Copy exactly, and only, the lines from the line containing "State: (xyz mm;" through the last line of the records below, both included.

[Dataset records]
■ ■ ■ ■ ■

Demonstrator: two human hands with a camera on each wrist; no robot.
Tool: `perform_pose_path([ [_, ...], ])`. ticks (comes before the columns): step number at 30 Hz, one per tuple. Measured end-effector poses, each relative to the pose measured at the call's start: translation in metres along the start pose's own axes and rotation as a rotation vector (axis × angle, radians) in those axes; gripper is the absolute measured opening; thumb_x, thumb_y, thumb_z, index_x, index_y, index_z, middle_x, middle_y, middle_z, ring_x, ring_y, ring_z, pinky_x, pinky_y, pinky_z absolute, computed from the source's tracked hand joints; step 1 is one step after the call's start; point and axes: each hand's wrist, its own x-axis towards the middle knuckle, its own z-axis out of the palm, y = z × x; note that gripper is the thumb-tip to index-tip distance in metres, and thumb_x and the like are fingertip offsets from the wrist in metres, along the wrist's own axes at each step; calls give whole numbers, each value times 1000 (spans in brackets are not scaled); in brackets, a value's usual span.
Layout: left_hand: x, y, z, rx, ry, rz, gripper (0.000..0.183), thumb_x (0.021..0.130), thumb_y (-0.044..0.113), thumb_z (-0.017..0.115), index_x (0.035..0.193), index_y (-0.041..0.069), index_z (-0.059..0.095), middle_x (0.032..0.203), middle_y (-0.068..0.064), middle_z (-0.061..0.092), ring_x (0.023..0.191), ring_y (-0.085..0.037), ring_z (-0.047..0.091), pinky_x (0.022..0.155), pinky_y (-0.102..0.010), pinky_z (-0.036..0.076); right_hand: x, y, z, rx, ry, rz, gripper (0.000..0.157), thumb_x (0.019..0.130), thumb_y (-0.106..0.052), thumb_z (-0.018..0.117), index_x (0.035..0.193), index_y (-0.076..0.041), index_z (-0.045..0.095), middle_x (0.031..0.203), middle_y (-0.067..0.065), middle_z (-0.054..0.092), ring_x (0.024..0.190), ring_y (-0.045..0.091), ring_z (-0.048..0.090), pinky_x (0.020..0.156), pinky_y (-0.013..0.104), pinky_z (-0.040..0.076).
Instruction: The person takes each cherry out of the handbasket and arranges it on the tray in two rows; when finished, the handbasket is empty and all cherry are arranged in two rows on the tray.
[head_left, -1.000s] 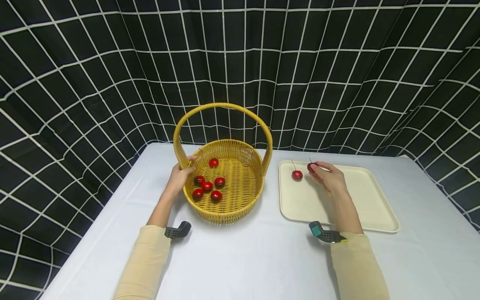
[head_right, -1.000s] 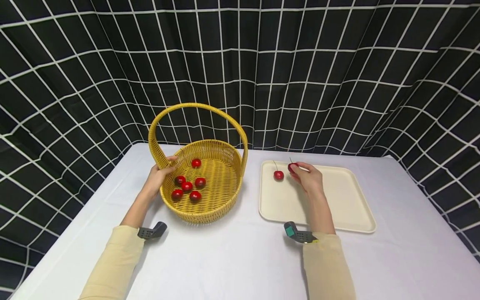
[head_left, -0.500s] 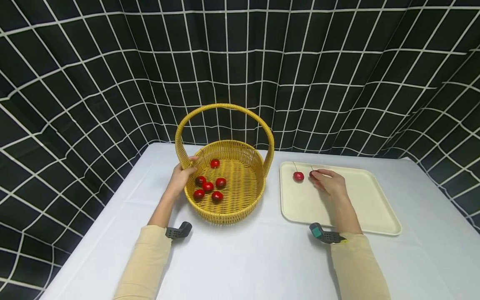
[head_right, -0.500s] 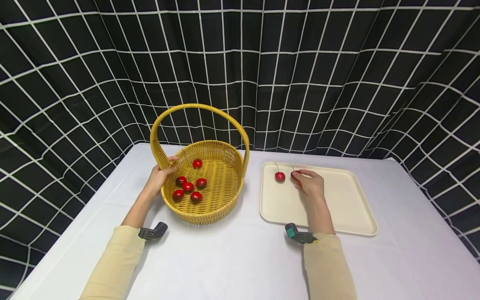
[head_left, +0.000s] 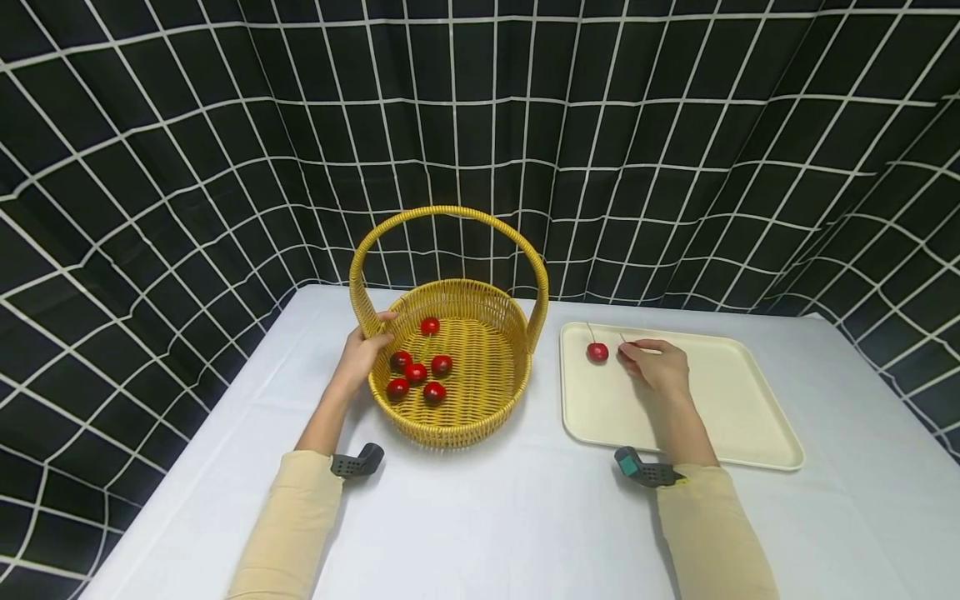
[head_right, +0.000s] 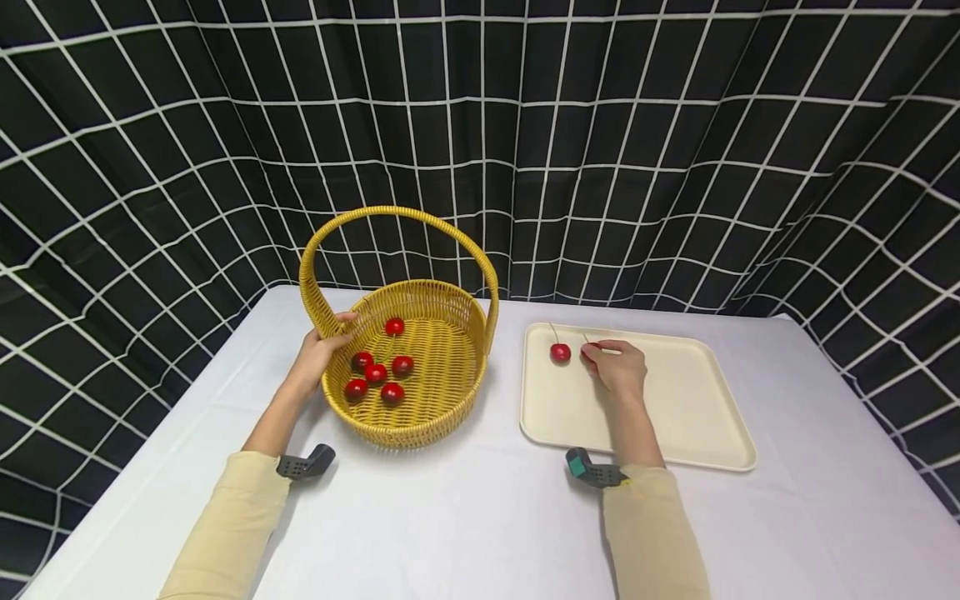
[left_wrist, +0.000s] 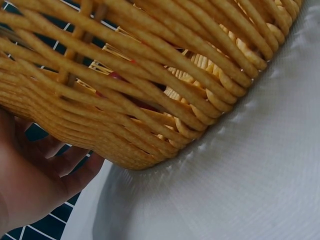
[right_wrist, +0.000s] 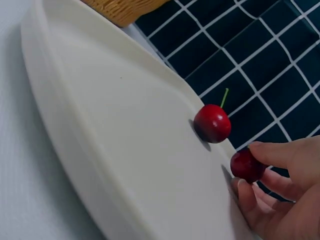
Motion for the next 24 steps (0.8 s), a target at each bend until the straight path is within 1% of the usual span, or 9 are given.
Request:
perform_pose_path([
  [4, -1, 0, 0, -4, 1, -5, 46, 93, 6, 44, 139, 6, 46, 142, -18, 43, 131, -31, 37, 110, -45, 23, 1, 0, 3, -33, 25, 3, 43, 89, -15, 66, 123, 8, 55, 73, -7, 61, 61, -3, 61, 61, 13, 50],
  [9, -1, 2, 0, -7, -4, -11, 46, 94, 6, 44, 139, 7, 46, 142, -18, 43, 131, -31, 37, 109, -45, 23, 0, 0, 4, -52, 19, 2, 41, 89, -14, 66, 122, 9, 55, 81, 0, 64, 63, -4, 62, 64, 13, 50],
  [12, -1, 2, 1, -7, -6, -12, 45, 94, 6, 44, 140, 7, 45, 142, -18, 43, 131, -31, 37, 109, -46, 23, -1, -1, 4, -30, 16, 5, 41, 89, -11, 66, 121, 11, 54, 79, -1, 64, 63, -4, 62, 65, 14, 51],
  [15, -1, 2, 1, -5, -5, -14, 45, 94, 7, 44, 139, 8, 46, 142, -17, 42, 132, -31, 36, 109, -47, 23, -2, -1, 3, -35, 21, 14, 41, 89, -12, 67, 120, 11, 55, 76, -4, 64, 62, -4, 61, 63, 13, 50],
  [18, 0, 1, 1, -2, -3, -13, 45, 94, 6, 44, 139, 8, 46, 142, -17, 42, 132, -31, 36, 110, -46, 22, -2, -1, 2, -65, 33, 18, 41, 90, -15, 66, 121, 10, 56, 75, -4, 65, 62, -3, 60, 60, 13, 49],
  [21, 0, 0, 1, -3, -1, -8, 45, 94, 5, 44, 139, 7, 46, 142, -17, 42, 132, -31, 36, 110, -46, 22, -3, -2, 1, -95, 48, 9, 41, 91, -17, 64, 121, 9, 56, 76, 0, 66, 61, -1, 59, 58, 13, 48],
  [24, 0, 0, 0, -5, 0, -7, 45, 94, 5, 44, 139, 6, 46, 142, -18, 42, 132, -31, 36, 109, -46, 23, -3, -2, 0, -113, 57, -2, 40, 92, -18, 62, 121, 10, 56, 80, 6, 67, 60, 1, 59, 57, 13, 49],
])
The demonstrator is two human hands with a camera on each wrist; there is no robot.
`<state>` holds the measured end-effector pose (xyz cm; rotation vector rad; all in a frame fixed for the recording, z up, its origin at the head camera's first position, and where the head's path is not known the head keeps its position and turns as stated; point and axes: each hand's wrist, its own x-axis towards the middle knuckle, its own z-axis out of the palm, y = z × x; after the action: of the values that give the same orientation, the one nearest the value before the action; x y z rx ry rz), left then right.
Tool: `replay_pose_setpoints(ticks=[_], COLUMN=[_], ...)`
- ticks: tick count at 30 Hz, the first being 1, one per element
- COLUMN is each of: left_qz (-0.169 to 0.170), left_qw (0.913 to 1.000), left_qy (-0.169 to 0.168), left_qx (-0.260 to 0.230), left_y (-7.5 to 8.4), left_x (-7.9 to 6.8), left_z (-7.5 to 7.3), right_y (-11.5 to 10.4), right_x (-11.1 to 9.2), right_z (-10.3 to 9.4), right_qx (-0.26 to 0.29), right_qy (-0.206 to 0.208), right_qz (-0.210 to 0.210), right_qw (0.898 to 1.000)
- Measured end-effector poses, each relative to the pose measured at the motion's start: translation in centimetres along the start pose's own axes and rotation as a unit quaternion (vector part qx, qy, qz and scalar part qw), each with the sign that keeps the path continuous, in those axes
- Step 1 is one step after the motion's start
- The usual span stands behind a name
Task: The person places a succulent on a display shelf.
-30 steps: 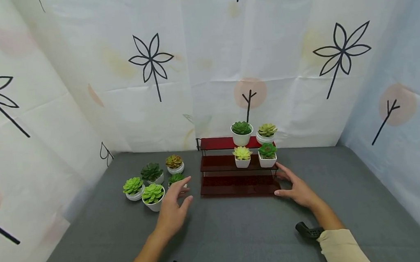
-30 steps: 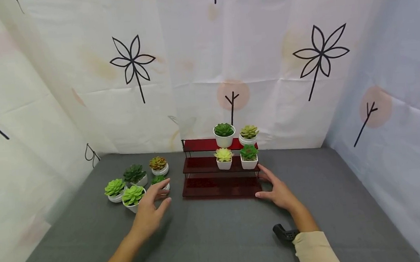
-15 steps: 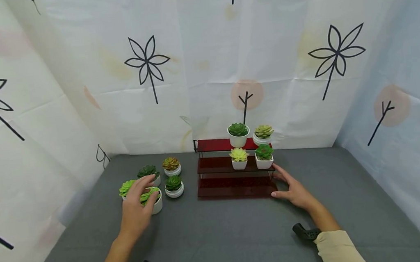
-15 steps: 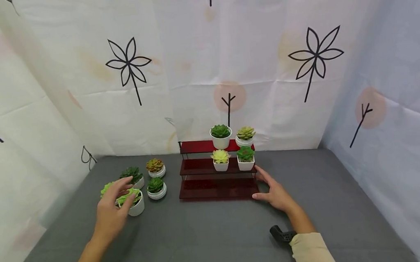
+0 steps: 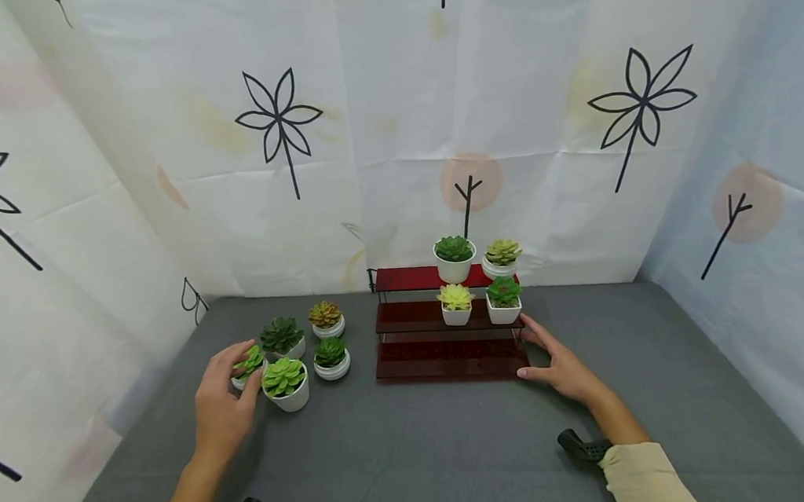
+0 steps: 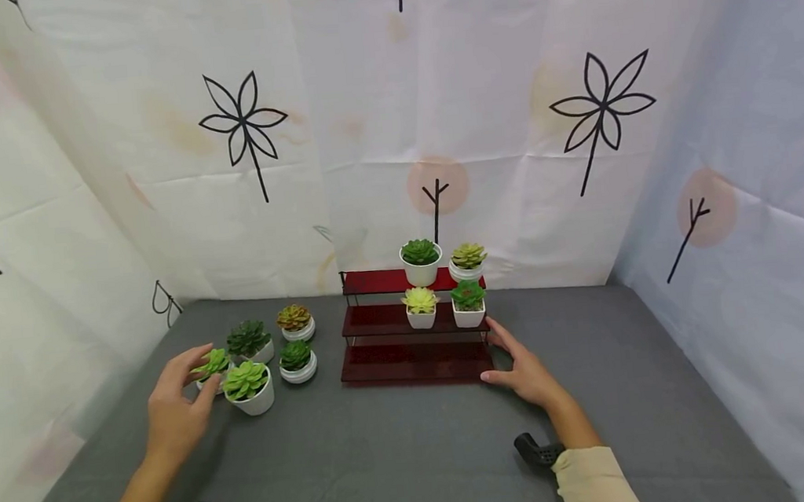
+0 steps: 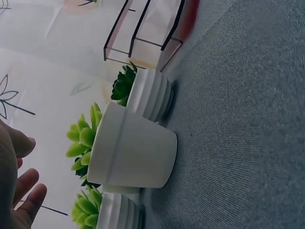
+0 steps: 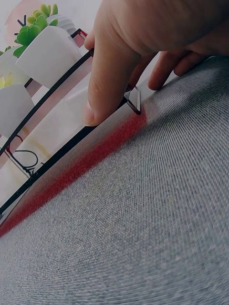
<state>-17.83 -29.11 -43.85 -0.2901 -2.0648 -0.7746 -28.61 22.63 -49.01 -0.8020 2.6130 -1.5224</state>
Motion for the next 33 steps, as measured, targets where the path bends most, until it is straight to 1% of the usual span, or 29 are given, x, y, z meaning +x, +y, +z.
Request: replay_pose_setpoints(ticks=[5, 11, 14, 17, 22, 27, 30, 33], left_qz=[-0.004, -0.014, -0.02, -0.027, -0.072, -0.121, -0.16, -0.2], left_qw=[0.9999, 0.9993, 0.9992, 0.9994, 0.9973, 0.9918, 0.9855, 0.9756], left_qy=[0.001, 0.001, 0.002, 0.002, -0.014, -0.039, -0.057, -0.09], left_qx=[0.013, 0.036, 0.036, 0.022, -0.007, -0.008, -0.003, -0.002], left_y=[-0.4, -1.5, -2.2, -2.9, -3.8, -4.2, -4.4, -4.6], left_x=[-0.2, -0.6, -0.8, -0.8, -0.7, -0.8, -1.0, -1.1], left_z=[-0.2, -0.3, -0.4, -0.7, -1.1, -1.4, -1.6, -1.8], right_y=[-0.1, -0.3, -0.2, -0.2, -0.1, -0.1, -0.1, -0.2], right_x=[-0.1, 0.0, 0.0, 0.0, -0.1, -0.1, -0.1, -0.1], right_z=[-0.1, -0.1, -0.2, -0.2, -0.2, -0.1, -0.1, 0.1], right_qx=[-0.005, -0.003, -0.004, -0.006, -0.006, -0.002, -0.002, -0.002], right_qy=[0.001, 0.002, 0.002, 0.002, 0.002, 0.003, 0.002, 0.002], right_qz=[0.001, 0.0, -0.002, -0.004, -0.007, -0.01, -0.008, -0.002], right_qw=[1.0, 1.0, 1.0, 1.0, 1.0, 1.0, 1.0, 1.0])
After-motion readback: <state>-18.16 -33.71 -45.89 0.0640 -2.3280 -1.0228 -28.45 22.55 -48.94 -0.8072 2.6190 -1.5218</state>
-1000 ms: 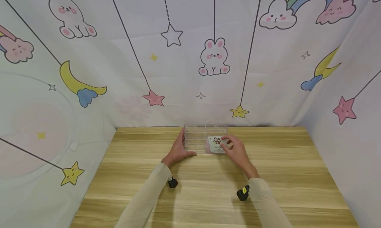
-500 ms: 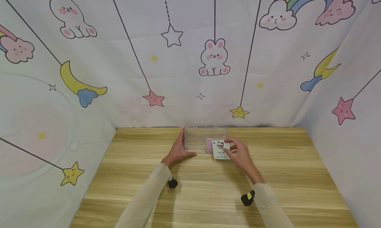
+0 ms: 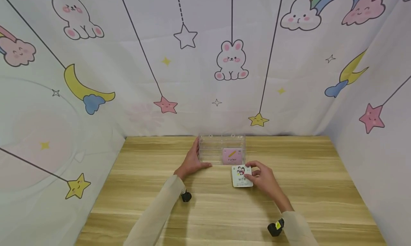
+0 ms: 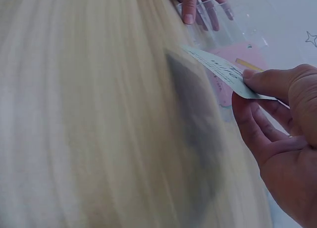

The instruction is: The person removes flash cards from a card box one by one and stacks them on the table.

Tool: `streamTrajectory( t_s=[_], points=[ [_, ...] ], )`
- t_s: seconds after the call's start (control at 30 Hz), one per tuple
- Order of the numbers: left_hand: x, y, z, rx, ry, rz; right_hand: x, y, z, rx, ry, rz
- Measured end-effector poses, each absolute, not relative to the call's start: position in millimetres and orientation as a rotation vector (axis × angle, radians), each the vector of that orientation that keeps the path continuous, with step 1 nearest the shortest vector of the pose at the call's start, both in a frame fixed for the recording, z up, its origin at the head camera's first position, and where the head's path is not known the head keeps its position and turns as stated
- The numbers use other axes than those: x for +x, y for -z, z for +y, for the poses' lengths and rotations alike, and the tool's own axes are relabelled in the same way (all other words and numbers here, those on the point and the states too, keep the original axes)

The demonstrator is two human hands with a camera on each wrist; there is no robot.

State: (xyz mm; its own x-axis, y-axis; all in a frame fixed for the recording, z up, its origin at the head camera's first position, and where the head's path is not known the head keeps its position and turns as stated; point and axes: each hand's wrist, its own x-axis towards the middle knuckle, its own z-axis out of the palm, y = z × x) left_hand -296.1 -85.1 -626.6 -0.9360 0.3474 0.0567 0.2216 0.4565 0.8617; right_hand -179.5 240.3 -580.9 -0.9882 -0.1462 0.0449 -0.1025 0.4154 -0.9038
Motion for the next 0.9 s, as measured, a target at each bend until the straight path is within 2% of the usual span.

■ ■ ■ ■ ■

## Task response
State: (xyz mm; its own x-axis, y-axis; all in a frame fixed for the recording, z up, its origin at the head camera's first position, and where the head's path is not known the head keeps its position and turns as stated; point and axes: each hand's wrist, its own x-axis towards the middle knuckle, its own z-axis out of the palm, y = z × x) left_hand -296.1 -85.1 -626.6 -0.9360 0.3474 0.0567 0.2216 0.4565 0.8617; right_hand -179.5 240.3 -580.9 -0.9882 -0.1462 0.0449 -0.1025 0.4154 -0.9038
Motion for the next 0.9 s, as measured, a target at each bend until the straight path is within 2% of the usual span.

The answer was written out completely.